Exercise prompt ▸ Pick every line with "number" from the material below.

Exercise data ▸
====

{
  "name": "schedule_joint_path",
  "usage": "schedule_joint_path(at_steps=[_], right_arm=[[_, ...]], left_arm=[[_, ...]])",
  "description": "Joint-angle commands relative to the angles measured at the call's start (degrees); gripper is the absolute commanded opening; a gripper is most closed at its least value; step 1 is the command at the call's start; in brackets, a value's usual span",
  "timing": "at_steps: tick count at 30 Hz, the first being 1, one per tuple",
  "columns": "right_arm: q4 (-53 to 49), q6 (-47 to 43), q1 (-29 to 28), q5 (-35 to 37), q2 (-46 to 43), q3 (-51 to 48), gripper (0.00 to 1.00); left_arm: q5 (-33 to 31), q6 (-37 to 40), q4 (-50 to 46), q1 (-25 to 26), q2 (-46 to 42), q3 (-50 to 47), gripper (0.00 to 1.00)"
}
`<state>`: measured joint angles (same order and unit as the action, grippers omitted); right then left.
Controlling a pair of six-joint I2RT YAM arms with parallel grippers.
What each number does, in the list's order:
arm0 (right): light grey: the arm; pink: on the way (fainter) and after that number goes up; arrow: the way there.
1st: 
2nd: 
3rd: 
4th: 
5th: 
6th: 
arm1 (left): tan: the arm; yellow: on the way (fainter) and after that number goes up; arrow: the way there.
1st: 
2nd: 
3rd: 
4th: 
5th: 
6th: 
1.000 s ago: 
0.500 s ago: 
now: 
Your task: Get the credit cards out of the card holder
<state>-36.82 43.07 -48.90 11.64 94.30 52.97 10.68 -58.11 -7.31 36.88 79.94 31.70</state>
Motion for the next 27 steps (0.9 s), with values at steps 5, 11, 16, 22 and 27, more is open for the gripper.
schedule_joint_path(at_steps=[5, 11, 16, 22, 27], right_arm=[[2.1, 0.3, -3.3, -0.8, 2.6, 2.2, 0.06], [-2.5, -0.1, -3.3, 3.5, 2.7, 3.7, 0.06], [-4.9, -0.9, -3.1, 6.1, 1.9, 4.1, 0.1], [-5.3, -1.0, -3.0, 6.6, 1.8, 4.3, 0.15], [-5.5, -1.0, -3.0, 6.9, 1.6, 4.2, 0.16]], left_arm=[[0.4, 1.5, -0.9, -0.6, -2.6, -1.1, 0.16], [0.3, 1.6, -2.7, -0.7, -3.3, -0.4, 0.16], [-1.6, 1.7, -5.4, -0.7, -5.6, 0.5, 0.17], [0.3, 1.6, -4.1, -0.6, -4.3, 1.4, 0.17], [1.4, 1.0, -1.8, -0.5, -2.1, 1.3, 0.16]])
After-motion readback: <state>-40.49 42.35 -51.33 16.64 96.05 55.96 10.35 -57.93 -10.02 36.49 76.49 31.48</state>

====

Finished exercise ▸
What each number does, in the list's order:
arm0 (right): light grey: the arm; pink: on the way (fainter) and after that number goes up; arrow: the way there.
arm1 (left): tan: the arm; yellow: on the way (fainter) and after that number goes up; arrow: the way there.

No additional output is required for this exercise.